**TASK REQUIREMENTS:** Only the lines from the one containing "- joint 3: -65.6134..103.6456" through the one containing "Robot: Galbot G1" should be printed, exactly as they appear below, with both ends included.

** Opening COLLECTED DATA block **

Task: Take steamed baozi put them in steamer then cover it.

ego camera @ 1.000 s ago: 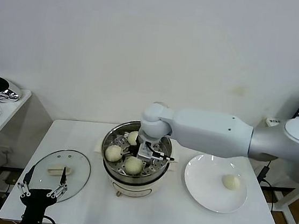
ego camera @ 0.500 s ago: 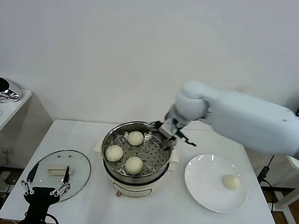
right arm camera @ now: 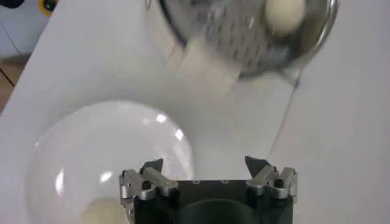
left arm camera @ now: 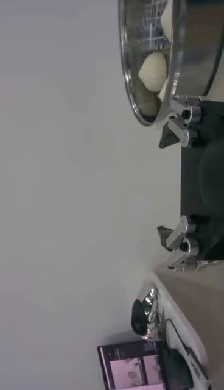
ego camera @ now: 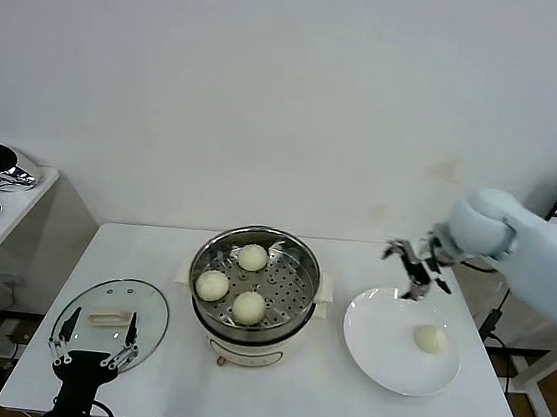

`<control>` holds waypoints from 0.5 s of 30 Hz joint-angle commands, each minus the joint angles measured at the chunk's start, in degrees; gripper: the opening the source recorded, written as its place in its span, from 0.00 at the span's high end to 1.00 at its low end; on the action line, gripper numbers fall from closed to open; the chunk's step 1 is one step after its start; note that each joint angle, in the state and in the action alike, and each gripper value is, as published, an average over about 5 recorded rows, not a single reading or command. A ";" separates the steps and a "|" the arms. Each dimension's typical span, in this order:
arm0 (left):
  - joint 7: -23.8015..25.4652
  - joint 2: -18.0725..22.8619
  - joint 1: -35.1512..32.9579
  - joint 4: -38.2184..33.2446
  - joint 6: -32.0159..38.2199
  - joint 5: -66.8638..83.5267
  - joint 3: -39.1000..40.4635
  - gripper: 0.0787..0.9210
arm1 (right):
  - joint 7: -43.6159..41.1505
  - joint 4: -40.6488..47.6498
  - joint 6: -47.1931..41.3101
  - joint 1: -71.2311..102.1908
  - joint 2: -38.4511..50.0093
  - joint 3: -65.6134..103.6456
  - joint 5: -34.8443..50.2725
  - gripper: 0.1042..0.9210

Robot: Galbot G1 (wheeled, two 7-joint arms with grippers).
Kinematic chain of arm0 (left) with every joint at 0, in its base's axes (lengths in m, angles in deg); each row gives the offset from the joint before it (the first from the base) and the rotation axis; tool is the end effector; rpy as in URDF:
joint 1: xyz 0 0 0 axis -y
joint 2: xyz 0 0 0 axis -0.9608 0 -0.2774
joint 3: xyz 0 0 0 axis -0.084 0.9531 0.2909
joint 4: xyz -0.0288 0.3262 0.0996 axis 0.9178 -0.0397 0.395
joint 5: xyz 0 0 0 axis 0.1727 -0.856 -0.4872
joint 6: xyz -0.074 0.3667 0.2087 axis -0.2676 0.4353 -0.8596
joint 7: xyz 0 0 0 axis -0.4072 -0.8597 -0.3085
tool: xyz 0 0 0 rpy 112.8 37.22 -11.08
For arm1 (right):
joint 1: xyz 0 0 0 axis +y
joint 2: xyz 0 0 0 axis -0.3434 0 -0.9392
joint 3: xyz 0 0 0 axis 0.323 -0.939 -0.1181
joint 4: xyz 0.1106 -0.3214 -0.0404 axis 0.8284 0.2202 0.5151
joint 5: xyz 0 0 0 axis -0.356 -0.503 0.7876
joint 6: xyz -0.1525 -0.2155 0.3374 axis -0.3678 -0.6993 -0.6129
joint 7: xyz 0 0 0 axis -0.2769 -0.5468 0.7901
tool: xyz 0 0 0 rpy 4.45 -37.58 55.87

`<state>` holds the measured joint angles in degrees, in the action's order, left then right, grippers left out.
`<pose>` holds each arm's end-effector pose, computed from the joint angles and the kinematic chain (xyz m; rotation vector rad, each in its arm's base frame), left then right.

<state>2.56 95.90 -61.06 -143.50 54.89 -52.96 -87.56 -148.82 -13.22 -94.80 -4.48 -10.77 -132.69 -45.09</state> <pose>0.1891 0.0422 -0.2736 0.1973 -3.0643 -0.3346 0.5429 -0.0894 -0.0936 1.3190 -1.3454 1.6712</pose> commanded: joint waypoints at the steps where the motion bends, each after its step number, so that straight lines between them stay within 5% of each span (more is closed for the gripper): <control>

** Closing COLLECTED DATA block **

**SOLVED PROBLEM:**
  - joint 3: -65.6134..103.6456
  - joint 5: -34.8443..50.2725
  - gripper: 0.1042..0.9210

Robot: Galbot G1 (wheeled, two 7-joint arms with grippers).

The exercise requires no further work.